> [Data supplied]:
=======

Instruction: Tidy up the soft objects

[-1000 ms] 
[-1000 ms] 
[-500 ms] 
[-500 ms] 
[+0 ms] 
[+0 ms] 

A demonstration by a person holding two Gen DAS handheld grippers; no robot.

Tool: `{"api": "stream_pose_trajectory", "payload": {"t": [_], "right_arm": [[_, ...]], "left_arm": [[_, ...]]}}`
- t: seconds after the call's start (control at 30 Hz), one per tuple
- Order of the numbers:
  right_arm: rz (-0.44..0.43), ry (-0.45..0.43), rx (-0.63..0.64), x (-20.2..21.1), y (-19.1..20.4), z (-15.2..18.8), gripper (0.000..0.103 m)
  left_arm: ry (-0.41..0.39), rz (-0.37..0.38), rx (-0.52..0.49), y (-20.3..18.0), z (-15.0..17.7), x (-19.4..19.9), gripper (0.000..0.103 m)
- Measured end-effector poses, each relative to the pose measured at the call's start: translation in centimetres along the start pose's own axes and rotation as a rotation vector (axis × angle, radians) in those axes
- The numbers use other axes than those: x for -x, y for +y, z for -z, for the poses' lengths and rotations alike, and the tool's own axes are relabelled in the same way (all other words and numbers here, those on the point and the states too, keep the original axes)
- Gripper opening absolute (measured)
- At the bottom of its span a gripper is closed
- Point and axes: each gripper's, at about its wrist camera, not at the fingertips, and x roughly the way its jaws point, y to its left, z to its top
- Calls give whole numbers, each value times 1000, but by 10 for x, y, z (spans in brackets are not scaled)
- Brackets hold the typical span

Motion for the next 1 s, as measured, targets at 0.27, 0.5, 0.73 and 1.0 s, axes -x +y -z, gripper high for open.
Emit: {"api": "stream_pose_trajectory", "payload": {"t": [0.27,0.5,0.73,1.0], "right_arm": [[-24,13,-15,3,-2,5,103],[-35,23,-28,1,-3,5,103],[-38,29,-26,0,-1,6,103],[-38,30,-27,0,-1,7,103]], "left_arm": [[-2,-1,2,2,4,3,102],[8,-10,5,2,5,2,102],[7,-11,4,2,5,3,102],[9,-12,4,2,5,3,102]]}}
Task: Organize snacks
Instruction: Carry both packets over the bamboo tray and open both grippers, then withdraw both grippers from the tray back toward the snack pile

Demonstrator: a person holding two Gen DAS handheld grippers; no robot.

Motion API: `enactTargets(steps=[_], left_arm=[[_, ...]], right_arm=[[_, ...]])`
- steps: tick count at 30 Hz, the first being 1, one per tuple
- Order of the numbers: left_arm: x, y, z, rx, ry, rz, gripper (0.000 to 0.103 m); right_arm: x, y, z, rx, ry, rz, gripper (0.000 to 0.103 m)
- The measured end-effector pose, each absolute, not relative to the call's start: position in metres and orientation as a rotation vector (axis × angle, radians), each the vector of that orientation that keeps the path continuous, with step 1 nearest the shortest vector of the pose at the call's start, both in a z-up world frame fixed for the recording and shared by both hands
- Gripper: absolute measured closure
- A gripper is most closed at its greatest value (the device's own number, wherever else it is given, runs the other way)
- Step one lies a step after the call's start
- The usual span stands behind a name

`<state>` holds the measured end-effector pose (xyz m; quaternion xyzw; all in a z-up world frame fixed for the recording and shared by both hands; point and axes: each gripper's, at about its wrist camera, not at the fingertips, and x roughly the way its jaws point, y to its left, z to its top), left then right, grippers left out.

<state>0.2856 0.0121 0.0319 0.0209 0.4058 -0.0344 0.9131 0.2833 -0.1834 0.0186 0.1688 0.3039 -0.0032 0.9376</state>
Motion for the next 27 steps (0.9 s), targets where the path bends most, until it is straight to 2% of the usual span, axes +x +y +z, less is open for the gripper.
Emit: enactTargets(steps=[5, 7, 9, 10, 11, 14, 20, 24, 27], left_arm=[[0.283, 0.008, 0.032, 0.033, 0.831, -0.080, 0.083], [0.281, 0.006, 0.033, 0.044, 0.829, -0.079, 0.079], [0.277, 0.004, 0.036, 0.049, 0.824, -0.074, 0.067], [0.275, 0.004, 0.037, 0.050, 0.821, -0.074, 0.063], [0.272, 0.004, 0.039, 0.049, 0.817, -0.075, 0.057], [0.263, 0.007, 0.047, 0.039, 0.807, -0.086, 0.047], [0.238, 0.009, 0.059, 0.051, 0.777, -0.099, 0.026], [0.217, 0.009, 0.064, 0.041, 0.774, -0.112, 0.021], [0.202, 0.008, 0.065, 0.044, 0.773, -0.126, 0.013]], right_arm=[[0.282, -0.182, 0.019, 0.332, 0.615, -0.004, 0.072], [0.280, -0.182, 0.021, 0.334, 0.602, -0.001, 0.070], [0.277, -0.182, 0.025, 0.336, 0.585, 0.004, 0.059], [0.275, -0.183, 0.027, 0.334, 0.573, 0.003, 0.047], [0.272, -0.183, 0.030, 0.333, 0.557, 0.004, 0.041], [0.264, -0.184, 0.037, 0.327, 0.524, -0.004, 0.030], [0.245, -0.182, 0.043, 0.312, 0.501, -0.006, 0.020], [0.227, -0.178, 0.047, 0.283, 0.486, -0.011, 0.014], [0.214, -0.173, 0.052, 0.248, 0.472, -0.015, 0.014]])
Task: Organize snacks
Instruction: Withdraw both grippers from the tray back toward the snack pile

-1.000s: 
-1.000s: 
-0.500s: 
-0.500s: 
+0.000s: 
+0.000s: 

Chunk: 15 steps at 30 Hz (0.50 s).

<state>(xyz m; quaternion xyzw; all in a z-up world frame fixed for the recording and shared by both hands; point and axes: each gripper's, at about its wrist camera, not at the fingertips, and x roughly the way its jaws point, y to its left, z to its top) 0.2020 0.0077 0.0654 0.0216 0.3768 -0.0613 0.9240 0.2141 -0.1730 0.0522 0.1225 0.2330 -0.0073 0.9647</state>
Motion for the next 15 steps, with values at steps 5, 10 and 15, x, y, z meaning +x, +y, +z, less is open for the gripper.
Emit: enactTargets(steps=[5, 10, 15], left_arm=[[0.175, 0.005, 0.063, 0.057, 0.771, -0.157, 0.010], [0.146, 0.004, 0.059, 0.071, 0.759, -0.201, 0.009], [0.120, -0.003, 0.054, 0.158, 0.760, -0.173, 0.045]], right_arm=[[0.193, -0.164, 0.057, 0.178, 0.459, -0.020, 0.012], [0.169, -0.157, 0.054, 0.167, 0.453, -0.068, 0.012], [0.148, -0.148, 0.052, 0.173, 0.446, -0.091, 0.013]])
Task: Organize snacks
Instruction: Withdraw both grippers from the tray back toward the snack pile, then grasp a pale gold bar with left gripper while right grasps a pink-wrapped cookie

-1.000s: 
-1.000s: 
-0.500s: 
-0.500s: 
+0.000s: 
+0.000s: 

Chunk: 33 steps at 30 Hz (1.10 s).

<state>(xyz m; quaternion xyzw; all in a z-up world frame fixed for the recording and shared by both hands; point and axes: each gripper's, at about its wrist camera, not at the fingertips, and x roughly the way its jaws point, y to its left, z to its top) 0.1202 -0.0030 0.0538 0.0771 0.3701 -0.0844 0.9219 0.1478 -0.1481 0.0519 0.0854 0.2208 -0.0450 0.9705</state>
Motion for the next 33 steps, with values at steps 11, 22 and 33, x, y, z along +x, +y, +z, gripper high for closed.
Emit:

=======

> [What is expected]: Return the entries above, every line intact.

> [Solution to this exercise]:
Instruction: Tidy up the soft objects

[-1000 ms] 
[-1000 ms] 
[-500 ms] 
[-500 ms] 
[+0 ms] 
[+0 ms] 

A demonstration by a person holding two Gen DAS handheld grippers; no robot.

Tool: `{"api": "stream_pose_trajectory", "payload": {"t": [_], "right_arm": [[_, ...]], "left_arm": [[_, ...]]}}`
- t: seconds after the call's start (control at 30 Hz), one per tuple
- Order of the numbers:
  right_arm: rz (-0.44..0.43), ry (-0.45..0.43), rx (-0.63..0.64), x (-20.2..21.1), y (-19.1..20.4), z (-15.2..18.8), gripper (0.000..0.103 m)
  left_arm: ry (-0.41..0.39), rz (-0.37..0.38), rx (-0.52..0.49), y (-20.3..18.0), z (-15.0..17.7), x (-19.4..19.9), gripper (0.000..0.103 m)
- Measured end-effector poses, each relative to the pose measured at the call's start: translation in centimetres along the start pose's own axes and rotation as a rotation vector (axis × angle, radians) in those axes
- The numbers use other axes than those: x for -x, y for +y, z for -z, for the poses' lengths and rotations alike, and the tool's own axes are relabelled in the same way (all other words and numbers here, those on the point and the states too, keep the original axes)
- Gripper opening absolute (measured)
- At the bottom of its span a gripper is closed
- Point and axes: each gripper's, at about its wrist camera, not at the fingertips, and x roughly the way its jaws point, y to its left, z to its top
- Calls give whole numbers, each value times 1000, but by 10 for x, y, z (spans in brackets are not scaled)
- Brackets hold the typical span

Motion for the next 1 s, as measured, targets at 0.27, 0.5, 0.73 and 1.0 s, axes -x +y -z, gripper high for open.
Emit: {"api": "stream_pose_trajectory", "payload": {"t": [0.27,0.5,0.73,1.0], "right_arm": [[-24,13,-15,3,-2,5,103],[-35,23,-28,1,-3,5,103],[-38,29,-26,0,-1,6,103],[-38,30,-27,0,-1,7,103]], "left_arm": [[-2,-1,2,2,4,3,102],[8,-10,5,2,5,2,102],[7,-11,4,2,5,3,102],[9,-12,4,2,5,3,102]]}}
Task: Organize snacks
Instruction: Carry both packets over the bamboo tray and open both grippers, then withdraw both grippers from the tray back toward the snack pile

Demonstrator: a person holding two Gen DAS handheld grippers; no robot.

Motion API: `enactTargets(steps=[_], left_arm=[[_, ...]], right_arm=[[_, ...]])`
- steps: tick count at 30 Hz, the first being 1, one per tuple
- Order of the numbers: left_arm: x, y, z, rx, ry, rz, gripper (0.000 to 0.103 m); right_arm: x, y, z, rx, ry, rz, gripper (0.000 to 0.103 m)
- The measured end-effector pose, each absolute, not relative to the call's start: position in metres and orientation as a rotation vector (axis × angle, radians), each the vector of that orientation that keeps the path continuous, with step 1 nearest the shortest vector of the pose at the call's start, both in a z-up world frame fixed for the recording and shared by both hands
- Gripper: absolute measured closure
- A gripper is most closed at its greatest value (the device's own number, wherever else it is given, runs the other way)
- Step one lies a step after the call's start
- The usual span stands behind a name

`<state>` holds the measured end-effector pose (xyz m; quaternion xyzw; all in a z-up world frame fixed for the recording and shared by both hands; point and axes: each gripper's, at about its wrist camera, not at the fingertips, and x roughly the way its jaws point, y to its left, z to its top), left then right, grippers left out.

<state>0.2856 0.0121 0.0319 0.0209 0.4058 -0.0344 0.9131 0.2833 -0.1834 0.0186 0.1688 0.3039 -0.0032 0.9376</state>
Motion for the next 27 steps (0.9 s), targets where the path bends most, until it is straight to 2% of the usual span, axes +x +y +z, less is open for the gripper.
Emit: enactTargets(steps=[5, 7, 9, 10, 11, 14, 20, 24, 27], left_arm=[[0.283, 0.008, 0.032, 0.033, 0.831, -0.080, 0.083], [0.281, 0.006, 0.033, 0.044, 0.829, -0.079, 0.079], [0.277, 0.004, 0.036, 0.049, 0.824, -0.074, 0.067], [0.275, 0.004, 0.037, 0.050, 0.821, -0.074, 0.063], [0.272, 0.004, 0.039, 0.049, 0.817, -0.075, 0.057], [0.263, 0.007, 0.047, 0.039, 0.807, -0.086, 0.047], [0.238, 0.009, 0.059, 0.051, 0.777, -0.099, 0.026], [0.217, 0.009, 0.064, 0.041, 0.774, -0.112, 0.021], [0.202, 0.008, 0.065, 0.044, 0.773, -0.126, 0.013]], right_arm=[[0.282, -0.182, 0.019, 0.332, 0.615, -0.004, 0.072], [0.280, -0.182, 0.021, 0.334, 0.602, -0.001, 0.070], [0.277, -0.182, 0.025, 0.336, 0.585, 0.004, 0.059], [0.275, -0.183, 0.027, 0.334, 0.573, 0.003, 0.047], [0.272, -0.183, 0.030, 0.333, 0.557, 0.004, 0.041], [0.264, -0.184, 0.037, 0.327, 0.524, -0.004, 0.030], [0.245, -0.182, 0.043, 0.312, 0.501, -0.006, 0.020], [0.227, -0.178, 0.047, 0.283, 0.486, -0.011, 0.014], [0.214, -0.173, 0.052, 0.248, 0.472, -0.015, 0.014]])
Task: Organize snacks
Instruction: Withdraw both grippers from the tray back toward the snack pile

-1.000s: 
-1.000s: 
-0.500s: 
-0.500s: 
+0.000s: 
+0.000s: 

Chunk: 15 steps at 30 Hz (0.50 s).

<state>(xyz m; quaternion xyzw; all in a z-up world frame fixed for the recording and shared by both hands; point and axes: each gripper's, at about its wrist camera, not at the fingertips, and x roughly the way its jaws point, y to its left, z to its top) 0.2020 0.0077 0.0654 0.0216 0.3768 -0.0613 0.9240 0.2141 -0.1730 0.0522 0.1225 0.2330 -0.0073 0.9647</state>
Motion for the next 15 steps, with values at steps 5, 10 and 15, x, y, z meaning +x, +y, +z, less is open for the gripper.
Emit: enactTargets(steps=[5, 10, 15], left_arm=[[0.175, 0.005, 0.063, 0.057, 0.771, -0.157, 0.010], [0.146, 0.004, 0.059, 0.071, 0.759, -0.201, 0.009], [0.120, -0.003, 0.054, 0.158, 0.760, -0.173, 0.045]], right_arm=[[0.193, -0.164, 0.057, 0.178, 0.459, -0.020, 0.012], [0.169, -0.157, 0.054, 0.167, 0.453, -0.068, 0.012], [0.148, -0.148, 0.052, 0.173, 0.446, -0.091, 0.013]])
Task: Organize snacks
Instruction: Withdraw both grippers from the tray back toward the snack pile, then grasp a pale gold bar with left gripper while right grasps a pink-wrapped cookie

-1.000s: 
-1.000s: 
-0.500s: 
-0.500s: 
+0.000s: 
+0.000s: 

Chunk: 33 steps at 30 Hz (1.10 s).

<state>(xyz m; quaternion xyzw; all in a z-up world frame fixed for the recording and shared by both hands; point and axes: each gripper's, at about its wrist camera, not at the fingertips, and x roughly the way its jaws point, y to its left, z to its top) 0.1202 -0.0030 0.0538 0.0771 0.3701 -0.0844 0.9219 0.1478 -0.1481 0.0519 0.0854 0.2208 -0.0450 0.9705</state>
Motion for the next 33 steps, with values at steps 11, 22 and 33, x, y, z along +x, +y, +z, gripper high for closed.
Emit:

The exercise requires nothing more than what has been given.